Implementation of a clean air policy in China has high national importance. Here, we analyzed tempo-spatial characteristics of the concentrations of PM(2.5) (PM(2.5)_C), PM(10) (PM(10)_C), SO(2) (SO(2) _C), NO(2) (NO(2) _C), CO (CO _C), and maximum 8-h average O(3) (O(3)_8h_C), monitored at 22 stations throughout the mega-city of Wuhan from January 2016 to December 2020, and their correlations with the meteorological and socio-economic factors. PM(2.5)_C, PM(10)_C, SO(2) _C, NO(2) _C, and CO _C showed similar monthly and seasonal trends, with minimum value in summer and maximum value in winter.

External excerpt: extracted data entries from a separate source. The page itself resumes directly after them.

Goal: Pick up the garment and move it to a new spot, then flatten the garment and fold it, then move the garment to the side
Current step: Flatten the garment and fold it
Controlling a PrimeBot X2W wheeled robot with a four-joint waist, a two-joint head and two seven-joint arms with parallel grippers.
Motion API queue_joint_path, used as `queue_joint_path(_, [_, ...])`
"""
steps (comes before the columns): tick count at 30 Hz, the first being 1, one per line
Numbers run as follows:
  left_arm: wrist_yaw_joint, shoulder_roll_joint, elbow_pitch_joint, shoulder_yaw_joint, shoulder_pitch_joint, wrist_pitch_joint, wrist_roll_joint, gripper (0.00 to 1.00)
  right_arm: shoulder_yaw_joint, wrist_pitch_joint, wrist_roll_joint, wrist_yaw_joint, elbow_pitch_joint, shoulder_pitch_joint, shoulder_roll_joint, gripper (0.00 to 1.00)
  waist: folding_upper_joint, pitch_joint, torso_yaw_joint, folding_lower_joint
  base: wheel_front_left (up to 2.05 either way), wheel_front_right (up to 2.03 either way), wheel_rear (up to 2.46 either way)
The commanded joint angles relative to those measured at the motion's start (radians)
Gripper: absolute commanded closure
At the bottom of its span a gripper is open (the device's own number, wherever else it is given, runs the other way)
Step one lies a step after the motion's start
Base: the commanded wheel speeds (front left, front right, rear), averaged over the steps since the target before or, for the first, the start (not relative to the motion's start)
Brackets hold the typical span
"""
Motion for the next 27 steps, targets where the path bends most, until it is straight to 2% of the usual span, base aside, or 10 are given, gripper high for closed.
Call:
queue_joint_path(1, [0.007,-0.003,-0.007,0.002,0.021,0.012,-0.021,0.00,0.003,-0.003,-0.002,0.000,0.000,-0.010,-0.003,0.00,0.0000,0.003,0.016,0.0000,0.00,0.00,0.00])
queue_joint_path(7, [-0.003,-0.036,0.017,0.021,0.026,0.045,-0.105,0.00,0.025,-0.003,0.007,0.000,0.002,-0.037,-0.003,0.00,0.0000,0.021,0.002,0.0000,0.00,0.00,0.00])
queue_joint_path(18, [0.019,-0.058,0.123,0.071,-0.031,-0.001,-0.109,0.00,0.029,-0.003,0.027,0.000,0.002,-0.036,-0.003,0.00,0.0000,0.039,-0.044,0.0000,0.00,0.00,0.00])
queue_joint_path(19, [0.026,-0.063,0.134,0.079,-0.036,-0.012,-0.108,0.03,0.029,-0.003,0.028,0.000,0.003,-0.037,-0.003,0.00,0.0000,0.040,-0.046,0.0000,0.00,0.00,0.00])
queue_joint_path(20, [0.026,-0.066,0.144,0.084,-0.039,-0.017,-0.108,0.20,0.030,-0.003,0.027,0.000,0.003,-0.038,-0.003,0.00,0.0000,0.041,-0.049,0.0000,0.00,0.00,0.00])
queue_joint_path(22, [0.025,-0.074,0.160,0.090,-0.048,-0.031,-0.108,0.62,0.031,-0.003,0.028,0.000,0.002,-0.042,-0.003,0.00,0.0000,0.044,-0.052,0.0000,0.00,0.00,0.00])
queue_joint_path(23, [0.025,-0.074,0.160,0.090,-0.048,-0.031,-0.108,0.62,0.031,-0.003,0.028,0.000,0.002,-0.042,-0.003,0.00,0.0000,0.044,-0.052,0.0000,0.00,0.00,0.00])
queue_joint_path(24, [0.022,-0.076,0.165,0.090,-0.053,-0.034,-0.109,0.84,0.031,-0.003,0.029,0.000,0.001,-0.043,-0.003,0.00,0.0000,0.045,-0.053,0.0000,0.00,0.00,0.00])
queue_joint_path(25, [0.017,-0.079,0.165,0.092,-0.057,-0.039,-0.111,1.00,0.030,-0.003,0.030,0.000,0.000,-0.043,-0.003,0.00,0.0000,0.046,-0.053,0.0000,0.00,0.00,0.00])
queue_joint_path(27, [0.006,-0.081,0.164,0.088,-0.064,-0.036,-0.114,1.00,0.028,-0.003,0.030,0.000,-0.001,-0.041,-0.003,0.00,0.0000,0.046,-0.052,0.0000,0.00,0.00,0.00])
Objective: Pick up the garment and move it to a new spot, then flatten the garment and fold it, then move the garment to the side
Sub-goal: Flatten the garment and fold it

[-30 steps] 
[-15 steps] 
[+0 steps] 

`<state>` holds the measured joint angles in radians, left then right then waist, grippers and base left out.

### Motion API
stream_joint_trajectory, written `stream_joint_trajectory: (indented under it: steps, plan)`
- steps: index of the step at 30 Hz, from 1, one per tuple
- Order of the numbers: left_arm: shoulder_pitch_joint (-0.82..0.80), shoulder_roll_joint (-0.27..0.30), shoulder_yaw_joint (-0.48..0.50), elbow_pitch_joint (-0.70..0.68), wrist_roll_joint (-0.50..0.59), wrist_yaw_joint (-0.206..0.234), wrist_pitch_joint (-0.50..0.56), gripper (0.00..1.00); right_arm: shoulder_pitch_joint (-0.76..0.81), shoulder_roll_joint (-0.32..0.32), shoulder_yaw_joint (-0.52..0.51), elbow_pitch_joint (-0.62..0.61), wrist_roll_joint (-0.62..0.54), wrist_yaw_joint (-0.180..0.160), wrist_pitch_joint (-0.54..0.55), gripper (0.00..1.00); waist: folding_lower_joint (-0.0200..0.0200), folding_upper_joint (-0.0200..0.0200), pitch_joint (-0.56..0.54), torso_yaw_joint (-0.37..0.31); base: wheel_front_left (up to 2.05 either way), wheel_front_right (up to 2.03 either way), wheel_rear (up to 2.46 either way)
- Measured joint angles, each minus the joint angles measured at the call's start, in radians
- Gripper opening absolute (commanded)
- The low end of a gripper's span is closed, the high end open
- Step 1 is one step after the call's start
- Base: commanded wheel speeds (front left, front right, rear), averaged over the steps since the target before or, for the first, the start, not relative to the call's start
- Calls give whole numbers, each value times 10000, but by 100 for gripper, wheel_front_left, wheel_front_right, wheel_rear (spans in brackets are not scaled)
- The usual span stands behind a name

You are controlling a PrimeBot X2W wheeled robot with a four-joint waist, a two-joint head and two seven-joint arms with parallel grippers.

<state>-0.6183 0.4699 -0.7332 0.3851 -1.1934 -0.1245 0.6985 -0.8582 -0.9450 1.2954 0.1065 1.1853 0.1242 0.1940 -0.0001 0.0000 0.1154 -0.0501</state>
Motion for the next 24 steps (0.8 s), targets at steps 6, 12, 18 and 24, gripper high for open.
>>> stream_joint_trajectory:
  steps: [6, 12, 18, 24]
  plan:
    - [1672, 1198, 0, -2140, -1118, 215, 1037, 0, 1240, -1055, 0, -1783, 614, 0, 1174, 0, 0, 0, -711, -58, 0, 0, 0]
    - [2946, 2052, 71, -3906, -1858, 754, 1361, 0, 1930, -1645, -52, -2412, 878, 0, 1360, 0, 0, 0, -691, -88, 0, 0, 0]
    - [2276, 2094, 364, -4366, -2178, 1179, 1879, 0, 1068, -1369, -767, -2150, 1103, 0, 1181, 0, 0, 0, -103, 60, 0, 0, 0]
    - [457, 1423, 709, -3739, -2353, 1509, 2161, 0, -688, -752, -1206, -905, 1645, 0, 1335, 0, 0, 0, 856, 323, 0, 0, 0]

However, O(3_)8h_C showed an opposite monthly and seasonal change pattern. In 2020, compared to the other years, the annual average PM(2.5)_C, PM(10)_C, SO(2) _C, NO(2) _C, and CO _C were lower. PM(2.5)_C and PM(10)_C were higher in urban and industrial sites and lower in the control site. The SO(2)_C was higher in industrial sites. The NO(2)_C was lower, and O(3_)8h_C was higher in suburban sites, while CO showed no spatial differences in their concentrations. PM(2.5) _C, PM(10) _C, SO(2) _C, NO(2) _C, and CO _C had positive correlations with each other, while O(3_)8h_C showed more complex correlations with the other pollutants. PM(2.5)_C, PM(10)_C, SO(2) _C, and CO _C presented a significantly negative association with temperature and precipitation, while O(3) was significantly positively associated with temperature and negatively associated with relative air humidity. There was no significant correlation between air pollutants and wind speed. Gross domestic product, population, number of automobiles, and energy consumption play an important role in the dynamics of air quality concentrations. These all provided important information for the decision and policy-makers to effectively control the air pollution in Wuhan.